Since I know I'm not going to be able to avoid some comparison with Paul Muldoon, I might as well make it now. There is, in the word play, rhymes and intellectual games playing, something Muldonian going on here but it is distinctive and personal, a method of Preddlesque style that differentiates it from anything derivative. Poetry like this takes chances and can't afford to miss very often or, missing too many stepping stones, it gets drenched. These poems are sure-footed and confident, inevitably the result of some working as well as using a free imagination, but bring the rewards that work deserves.
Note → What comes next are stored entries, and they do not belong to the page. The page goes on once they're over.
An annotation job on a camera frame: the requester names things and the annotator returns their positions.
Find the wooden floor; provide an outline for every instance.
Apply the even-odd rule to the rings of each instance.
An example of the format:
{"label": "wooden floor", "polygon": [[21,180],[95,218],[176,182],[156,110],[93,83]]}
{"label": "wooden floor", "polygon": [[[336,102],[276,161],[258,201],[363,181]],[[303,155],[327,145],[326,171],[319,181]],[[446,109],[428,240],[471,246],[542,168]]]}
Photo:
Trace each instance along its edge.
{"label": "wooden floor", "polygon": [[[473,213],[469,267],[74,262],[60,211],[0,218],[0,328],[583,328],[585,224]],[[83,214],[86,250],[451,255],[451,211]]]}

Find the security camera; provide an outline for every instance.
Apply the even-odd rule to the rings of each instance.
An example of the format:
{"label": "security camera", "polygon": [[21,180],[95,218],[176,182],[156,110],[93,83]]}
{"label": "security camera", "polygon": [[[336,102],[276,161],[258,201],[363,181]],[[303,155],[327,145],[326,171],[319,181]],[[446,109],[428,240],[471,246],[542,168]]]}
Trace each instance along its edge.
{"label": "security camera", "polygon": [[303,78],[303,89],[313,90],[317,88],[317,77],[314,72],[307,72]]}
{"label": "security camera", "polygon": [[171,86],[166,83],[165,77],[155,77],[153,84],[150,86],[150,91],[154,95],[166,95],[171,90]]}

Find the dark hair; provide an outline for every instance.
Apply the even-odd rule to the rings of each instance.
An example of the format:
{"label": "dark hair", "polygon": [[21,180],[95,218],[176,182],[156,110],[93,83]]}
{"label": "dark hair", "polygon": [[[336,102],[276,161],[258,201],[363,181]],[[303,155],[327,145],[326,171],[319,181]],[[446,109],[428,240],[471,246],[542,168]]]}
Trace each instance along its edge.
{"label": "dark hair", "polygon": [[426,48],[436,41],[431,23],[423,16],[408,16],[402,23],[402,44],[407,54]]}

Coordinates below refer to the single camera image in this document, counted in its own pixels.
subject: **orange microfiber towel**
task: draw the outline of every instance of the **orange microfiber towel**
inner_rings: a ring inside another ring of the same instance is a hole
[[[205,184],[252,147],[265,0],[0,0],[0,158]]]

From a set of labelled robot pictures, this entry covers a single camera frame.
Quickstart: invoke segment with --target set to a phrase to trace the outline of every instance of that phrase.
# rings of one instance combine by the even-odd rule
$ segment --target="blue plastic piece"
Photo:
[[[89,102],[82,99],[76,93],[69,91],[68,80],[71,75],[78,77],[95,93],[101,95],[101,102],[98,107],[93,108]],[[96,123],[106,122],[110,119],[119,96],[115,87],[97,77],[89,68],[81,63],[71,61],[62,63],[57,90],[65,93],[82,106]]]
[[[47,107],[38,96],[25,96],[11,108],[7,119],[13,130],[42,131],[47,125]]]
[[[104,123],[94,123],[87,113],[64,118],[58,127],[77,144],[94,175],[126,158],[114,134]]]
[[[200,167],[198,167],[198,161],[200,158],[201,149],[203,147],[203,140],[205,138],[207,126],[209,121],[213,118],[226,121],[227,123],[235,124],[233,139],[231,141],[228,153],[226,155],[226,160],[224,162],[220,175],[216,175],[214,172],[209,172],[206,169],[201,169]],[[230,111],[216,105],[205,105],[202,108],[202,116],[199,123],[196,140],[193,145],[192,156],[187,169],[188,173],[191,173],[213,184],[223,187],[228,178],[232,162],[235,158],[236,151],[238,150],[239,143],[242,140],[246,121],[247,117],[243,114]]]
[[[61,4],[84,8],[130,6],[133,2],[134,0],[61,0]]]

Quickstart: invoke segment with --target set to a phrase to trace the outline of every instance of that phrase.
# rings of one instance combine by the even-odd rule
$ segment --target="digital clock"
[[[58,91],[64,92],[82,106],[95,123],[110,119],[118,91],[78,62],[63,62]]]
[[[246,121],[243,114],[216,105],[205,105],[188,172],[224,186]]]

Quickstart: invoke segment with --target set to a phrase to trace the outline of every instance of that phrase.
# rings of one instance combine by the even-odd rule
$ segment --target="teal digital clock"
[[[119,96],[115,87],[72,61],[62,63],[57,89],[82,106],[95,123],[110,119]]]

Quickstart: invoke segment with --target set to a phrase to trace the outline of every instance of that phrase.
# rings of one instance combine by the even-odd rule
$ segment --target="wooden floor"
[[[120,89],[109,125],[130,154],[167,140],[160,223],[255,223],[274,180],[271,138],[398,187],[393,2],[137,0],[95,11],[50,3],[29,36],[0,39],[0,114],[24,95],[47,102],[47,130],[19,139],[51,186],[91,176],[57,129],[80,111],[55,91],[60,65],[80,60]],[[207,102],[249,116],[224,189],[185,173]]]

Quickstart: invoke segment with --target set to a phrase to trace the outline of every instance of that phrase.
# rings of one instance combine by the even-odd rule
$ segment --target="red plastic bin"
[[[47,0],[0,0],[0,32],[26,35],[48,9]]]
One might also add a classical and informed historical range of references that bring to mind Geoffrey's Hill's austerely learned verse but Chris Preddle does not have a bleak outlook or grieve at the condition of the world. There is a genuine sense of continuity with history, a feeling of belonging with other people and places and an expression of some well-being, the 'console' in the title phrase taken from a poem offering a clue, that is on the observe side of any disillusion or alienation.
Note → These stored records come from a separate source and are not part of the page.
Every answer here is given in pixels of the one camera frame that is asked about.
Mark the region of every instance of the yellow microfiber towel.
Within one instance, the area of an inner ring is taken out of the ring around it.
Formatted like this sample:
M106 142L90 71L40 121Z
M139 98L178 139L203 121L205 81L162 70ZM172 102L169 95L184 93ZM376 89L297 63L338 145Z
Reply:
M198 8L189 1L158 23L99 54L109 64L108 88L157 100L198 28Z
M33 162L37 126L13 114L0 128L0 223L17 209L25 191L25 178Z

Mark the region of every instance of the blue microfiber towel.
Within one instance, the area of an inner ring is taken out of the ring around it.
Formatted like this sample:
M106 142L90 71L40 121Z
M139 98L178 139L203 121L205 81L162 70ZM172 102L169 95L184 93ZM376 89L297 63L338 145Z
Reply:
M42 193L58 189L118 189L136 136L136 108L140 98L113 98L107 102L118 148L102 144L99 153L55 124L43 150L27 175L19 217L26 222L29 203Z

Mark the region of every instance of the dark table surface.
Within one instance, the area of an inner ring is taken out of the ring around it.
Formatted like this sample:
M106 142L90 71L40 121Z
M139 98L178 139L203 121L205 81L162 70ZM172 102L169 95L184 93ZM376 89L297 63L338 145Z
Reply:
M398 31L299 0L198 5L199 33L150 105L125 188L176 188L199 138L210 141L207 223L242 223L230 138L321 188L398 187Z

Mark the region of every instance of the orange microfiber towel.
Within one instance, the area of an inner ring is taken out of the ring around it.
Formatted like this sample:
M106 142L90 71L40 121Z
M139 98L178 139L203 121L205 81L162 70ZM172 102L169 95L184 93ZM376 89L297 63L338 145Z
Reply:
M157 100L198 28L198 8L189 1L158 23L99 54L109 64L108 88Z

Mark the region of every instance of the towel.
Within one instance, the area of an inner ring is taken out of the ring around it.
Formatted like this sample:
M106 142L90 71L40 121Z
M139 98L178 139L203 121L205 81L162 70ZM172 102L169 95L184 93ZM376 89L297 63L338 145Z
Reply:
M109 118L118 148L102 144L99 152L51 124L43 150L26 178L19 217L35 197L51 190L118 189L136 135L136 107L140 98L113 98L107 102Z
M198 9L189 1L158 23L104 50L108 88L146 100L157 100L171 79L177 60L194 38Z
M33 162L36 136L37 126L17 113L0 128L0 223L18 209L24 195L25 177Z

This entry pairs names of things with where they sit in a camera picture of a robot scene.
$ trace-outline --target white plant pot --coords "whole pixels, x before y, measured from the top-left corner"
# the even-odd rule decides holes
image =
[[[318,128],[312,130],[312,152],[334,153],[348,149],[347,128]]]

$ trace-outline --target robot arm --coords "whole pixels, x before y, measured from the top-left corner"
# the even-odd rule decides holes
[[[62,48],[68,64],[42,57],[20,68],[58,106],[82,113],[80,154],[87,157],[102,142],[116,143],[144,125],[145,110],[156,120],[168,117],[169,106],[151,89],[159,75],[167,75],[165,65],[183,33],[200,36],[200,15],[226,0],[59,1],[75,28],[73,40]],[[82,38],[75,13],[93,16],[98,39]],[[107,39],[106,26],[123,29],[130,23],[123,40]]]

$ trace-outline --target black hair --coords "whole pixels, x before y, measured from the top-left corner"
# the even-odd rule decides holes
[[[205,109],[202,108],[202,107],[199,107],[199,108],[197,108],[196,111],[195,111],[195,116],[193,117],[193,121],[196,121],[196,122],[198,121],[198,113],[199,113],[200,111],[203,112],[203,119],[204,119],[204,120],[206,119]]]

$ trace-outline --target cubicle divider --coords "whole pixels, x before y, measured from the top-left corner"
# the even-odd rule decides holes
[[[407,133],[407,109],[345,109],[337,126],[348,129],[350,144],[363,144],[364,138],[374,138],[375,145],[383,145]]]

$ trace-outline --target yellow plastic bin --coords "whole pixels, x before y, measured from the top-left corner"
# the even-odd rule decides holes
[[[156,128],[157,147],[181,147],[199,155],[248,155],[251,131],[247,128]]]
Holme is the final long poem in several parts set around Preddle's West Yorkshire environment and his wife and some family and -presumably- friends make regular appearances. There are 31 Variations on Sappho 95 which, I think, are exciting in their untamed free association. It would do them a disservice to attempt any sort of precis or analysis of anything as mundane as 'meaning', which I hope excuses me from any such forlorn project. There is 'love' among their shifting themes, as well as flowers, death, Gods and everything that can be insinuated from Sappho 95.
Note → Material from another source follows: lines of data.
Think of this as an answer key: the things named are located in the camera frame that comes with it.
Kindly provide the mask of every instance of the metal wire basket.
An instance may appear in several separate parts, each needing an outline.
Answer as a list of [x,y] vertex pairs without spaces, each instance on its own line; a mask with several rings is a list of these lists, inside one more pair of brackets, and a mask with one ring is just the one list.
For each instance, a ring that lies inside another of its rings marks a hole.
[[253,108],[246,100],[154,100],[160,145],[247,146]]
Most importantly, it is poetry to be enjoyed, a remarkable fairground ride through allusions and intricate echoes. If it's not an easy thing to do, I think it must be much harder to know when enough is enough and not go too far. The point about idiosyncratic, even 'experimental', writing is that if it doesn't work, failed experiments need not be published. Many soi-disant avant-gardistes don't seem to know that, publish and are thus damned. I'm not even sure Chris Preddle should be called 'avant-garde' in this decade as poetry assimilates this manner into its wide stream of legitimacy.
Two poems under the title Not Catullus eventually made themselves my favourite. The first is about a 'ruined villa' that wouldn't have belonged to the outre Latinist. It is very much predicated on the 'not', which allows any amount of association, the arches standing on,
a promontory, as he might have put it, poking into the bottom
of Lake Garda like Silenus' penis
I'm afraid that, for better or worse, lines like those stay in the imagination for a long time. Many of the less Catullus-like things in the book will do, too. This is a hugely impressive collection. Following up one promising poem from a magazine can pay worthwhile dividends. I'm glad I took the trouble.